» Task prompt
The task here is to set down every line of the listing exactly.

» Data below
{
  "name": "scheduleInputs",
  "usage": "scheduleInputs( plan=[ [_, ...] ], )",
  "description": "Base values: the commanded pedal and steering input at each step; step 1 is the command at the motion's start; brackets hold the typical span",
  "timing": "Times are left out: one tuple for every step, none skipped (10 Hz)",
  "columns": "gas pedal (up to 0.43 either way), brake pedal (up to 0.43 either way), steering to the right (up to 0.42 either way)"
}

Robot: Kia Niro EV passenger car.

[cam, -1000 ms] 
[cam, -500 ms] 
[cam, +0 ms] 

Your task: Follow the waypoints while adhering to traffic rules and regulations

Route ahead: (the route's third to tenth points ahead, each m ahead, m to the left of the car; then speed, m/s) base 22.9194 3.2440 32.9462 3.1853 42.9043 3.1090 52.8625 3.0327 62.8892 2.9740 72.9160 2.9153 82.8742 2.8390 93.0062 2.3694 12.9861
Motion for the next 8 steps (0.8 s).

» Response
{
  "name": "scheduleInputs",
  "usage": "scheduleInputs( plan=[ [_, ...] ], )",
  "description": "Base values: the commanded pedal and steering input at each step; step 1 is the command at the motion's start; brackets hold the typical span",
  "timing": "Times are left out: one tuple for every step, none skipped (10 Hz)",
  "columns": "gas pedal (up to 0.43 either way), brake pedal (up to 0.43 either way), steering to the right (up to 0.42 either way)"
}

Robot: Kia Niro EV passenger car.

[cam, -1000 ms] 
[cam, -500 ms] 
[cam, +0 ms] 

Your task: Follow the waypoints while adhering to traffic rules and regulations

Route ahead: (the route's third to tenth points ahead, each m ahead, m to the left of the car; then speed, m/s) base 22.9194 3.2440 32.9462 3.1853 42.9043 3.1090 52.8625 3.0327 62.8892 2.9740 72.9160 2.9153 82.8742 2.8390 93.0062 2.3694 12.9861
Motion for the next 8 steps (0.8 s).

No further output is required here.